American baseball player (1913–1985)

Kendall Fay Chase (October 6, 1913 - January 16, 1985) was an American starting pitcher in Major League Baseball who played for three teams between 1936 and 1943. Listed at 6 ft 2 in and 210 lb, Chase batted and threw left-handed. He was born in Oneonta, New York.

A hard-throwing pitcher, Chase entered the majors in 1936 with the Washington Senators, playing six years for them before joining the Boston Red Sox (1942–43) and New York Giants (1943). While in Washington, he was part of a rotation that included Dutch Leonard, Wes Ferrell and Sid Hudson. On April 29, 1939, Ken Chase gave up hit number 2,721 of Lou Gehrig's career. Lou Gehrig never recorded another hit as he willingly pulled himself out of the lineup the next day. He never played another game.

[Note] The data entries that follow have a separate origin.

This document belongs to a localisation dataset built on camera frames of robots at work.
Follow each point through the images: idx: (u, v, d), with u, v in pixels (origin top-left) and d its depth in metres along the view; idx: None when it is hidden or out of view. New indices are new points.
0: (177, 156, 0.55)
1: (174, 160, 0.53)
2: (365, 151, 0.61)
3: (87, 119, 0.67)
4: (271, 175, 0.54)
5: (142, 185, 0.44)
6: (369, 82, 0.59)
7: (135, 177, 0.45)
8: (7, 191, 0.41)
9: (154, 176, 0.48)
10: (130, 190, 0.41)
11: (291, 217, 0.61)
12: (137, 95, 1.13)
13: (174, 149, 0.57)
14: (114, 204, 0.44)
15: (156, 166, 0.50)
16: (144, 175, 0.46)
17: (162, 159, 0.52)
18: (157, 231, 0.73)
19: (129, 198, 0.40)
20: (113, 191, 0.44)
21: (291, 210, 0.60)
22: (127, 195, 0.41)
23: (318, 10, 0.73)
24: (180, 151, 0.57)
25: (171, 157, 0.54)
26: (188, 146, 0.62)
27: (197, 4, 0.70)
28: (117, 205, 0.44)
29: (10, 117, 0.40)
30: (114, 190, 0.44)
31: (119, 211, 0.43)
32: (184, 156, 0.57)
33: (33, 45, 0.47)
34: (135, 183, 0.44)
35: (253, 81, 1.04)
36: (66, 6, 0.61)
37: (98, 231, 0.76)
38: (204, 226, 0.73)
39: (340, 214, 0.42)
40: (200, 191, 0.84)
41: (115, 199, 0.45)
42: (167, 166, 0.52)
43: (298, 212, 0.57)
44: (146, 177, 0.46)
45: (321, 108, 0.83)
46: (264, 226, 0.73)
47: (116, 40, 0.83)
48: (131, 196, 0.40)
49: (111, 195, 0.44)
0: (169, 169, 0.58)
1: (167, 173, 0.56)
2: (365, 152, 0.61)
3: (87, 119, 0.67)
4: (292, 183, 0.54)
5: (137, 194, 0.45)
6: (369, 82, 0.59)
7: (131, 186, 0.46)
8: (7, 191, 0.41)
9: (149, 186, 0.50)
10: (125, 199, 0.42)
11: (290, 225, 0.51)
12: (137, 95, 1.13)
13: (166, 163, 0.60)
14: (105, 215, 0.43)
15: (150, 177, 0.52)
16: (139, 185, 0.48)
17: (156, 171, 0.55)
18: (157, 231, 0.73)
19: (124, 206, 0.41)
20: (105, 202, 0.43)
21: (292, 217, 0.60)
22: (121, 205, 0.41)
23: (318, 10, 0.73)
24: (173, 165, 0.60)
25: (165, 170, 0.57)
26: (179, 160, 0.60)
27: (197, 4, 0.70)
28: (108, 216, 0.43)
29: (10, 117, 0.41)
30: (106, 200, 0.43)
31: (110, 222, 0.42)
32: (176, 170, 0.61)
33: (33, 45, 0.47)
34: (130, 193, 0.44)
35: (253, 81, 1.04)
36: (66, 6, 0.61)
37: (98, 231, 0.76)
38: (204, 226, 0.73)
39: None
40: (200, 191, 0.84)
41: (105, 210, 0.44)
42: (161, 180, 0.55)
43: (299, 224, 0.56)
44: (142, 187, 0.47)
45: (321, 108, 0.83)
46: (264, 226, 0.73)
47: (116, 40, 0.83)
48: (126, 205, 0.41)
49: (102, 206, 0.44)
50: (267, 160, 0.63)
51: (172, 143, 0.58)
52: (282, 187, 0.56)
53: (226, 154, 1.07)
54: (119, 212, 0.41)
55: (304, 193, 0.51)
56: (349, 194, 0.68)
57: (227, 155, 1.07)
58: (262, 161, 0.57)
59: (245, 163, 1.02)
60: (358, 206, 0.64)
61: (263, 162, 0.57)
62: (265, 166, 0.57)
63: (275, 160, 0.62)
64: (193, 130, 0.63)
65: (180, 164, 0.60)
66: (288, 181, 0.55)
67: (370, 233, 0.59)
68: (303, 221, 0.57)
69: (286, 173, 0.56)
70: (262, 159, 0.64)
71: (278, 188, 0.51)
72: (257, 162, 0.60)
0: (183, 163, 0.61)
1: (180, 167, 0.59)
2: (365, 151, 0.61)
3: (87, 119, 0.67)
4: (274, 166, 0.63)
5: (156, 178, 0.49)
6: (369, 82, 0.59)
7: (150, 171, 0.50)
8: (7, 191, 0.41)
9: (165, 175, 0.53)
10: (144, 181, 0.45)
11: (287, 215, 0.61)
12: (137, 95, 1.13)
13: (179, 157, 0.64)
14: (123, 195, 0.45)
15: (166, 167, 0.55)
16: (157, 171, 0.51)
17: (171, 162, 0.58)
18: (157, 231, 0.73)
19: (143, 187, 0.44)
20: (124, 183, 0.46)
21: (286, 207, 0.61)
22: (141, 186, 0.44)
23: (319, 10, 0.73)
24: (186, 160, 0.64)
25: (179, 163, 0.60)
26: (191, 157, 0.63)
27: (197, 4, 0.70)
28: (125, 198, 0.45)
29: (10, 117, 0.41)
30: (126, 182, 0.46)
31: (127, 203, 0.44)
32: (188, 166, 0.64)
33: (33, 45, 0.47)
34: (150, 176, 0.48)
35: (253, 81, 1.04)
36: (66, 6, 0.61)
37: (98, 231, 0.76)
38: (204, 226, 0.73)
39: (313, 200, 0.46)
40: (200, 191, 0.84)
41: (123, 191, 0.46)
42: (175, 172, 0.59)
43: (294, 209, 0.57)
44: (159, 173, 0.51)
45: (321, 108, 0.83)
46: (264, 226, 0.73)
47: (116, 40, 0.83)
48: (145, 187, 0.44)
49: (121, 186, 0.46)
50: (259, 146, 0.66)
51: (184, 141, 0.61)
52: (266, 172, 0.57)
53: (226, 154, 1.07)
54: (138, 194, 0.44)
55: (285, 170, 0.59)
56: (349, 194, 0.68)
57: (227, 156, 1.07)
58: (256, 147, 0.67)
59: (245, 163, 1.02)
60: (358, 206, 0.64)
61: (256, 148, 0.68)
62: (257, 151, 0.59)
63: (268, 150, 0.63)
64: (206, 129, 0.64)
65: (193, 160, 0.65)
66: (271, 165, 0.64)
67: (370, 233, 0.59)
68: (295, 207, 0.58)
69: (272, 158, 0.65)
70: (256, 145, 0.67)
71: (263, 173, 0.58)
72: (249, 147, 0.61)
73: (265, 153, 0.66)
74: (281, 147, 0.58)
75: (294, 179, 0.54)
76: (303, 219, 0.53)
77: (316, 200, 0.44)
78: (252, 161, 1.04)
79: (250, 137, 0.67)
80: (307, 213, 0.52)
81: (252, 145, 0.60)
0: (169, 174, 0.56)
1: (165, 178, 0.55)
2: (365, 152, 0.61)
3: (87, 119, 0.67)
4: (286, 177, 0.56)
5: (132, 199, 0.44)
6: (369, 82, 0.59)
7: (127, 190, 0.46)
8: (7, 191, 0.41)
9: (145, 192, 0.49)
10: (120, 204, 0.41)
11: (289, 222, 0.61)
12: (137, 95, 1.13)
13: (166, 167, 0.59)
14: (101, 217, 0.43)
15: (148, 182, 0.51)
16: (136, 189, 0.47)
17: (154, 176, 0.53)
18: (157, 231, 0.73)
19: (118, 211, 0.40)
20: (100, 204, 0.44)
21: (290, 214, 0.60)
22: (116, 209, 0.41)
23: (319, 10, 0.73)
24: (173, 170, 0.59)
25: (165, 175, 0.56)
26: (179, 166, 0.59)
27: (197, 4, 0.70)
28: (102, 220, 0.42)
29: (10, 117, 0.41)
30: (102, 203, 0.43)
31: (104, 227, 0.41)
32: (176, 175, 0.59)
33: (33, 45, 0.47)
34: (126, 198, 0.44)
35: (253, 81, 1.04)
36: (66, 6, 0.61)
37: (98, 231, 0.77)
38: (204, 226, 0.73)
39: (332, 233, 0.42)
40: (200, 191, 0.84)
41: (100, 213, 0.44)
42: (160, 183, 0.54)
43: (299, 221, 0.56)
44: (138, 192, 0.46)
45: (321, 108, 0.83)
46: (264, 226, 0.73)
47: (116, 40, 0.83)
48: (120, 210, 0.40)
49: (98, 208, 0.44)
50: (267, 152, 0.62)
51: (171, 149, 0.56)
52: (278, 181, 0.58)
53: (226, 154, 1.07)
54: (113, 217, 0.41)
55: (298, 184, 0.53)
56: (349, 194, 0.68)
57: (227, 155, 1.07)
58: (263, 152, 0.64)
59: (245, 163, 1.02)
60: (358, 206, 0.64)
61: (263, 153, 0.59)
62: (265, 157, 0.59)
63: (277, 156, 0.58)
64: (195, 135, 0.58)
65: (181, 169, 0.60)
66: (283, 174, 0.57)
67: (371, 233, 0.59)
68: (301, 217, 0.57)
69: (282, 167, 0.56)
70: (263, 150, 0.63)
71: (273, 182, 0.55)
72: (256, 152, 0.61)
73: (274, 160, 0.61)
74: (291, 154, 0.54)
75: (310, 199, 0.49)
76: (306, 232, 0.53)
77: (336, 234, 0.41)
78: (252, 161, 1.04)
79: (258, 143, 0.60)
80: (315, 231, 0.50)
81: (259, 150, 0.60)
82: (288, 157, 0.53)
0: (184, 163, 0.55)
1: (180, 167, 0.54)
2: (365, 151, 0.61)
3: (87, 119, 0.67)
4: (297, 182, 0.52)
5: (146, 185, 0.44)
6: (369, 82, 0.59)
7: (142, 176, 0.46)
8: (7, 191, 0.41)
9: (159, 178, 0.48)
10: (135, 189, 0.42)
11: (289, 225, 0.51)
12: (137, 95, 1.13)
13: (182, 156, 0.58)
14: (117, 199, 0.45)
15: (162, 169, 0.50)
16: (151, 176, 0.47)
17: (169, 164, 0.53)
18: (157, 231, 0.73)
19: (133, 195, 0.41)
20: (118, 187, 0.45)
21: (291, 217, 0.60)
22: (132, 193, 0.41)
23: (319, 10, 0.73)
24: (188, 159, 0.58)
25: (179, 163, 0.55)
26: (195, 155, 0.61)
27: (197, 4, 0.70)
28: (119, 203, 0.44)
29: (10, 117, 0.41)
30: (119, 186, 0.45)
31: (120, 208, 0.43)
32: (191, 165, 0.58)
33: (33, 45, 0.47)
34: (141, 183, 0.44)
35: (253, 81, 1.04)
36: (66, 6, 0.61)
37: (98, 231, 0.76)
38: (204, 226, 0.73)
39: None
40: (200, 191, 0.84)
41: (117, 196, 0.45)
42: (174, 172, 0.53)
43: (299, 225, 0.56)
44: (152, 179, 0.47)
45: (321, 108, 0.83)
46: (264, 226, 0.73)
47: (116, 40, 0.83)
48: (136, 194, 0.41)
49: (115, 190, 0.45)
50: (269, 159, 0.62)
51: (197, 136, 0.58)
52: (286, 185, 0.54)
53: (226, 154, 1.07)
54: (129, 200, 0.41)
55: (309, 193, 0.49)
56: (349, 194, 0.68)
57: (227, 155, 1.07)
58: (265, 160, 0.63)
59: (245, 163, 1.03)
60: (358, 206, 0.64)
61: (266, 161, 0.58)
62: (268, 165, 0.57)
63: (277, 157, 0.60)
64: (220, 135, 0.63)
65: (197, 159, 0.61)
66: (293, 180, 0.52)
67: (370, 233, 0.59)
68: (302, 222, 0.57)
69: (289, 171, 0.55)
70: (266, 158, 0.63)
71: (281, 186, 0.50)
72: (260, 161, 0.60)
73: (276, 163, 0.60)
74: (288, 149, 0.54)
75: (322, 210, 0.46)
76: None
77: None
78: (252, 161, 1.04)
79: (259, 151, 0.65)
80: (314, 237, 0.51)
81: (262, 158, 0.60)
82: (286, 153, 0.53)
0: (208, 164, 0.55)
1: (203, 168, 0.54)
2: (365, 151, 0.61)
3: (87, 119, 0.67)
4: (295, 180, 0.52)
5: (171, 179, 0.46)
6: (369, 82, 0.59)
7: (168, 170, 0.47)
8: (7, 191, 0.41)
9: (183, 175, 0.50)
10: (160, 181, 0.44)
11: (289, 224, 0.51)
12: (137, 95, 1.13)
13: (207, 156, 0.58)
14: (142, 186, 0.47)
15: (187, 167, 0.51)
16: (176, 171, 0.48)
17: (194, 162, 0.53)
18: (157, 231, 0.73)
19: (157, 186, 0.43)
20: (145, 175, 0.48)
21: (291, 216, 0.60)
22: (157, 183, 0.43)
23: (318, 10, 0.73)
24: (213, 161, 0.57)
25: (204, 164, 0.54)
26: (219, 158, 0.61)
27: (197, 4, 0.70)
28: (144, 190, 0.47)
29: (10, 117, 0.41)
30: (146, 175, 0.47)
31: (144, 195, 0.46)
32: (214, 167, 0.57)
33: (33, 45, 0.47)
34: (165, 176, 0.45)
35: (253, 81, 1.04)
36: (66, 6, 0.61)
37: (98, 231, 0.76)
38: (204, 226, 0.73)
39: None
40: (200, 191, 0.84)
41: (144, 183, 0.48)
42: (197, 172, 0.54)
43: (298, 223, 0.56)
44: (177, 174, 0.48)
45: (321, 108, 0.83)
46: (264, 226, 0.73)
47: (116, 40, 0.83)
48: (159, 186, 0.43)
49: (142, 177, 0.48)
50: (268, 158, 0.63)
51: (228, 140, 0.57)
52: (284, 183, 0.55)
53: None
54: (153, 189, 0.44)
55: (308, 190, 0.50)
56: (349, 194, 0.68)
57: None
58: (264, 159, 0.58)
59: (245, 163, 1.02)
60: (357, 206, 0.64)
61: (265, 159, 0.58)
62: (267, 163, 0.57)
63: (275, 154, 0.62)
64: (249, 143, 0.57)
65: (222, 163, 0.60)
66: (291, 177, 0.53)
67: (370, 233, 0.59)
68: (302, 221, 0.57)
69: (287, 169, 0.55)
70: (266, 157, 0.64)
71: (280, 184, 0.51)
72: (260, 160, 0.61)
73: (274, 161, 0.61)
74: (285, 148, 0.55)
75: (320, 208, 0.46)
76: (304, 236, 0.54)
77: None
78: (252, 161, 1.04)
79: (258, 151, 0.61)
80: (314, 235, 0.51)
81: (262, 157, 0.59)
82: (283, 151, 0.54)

Chase's most productive season came in 1940 with the Senators, when he set career-numbers with 15 wins, a 3.23 ERA, and 129 strikeouts. He struggled with poor control during the season, allowing 143 walks and 12 wild pitches to lead the American League.

In an eight-season career, Chase posted a 53–84 record with 582 strikeouts and a 4.27 ERA in 188 games pitched, including 160 starts 62 complete games, four shutouts, and 1165 innings.

Following his playing retirement, Chase ran a dairy business. He died in his hometown of Oneonta at age of 71.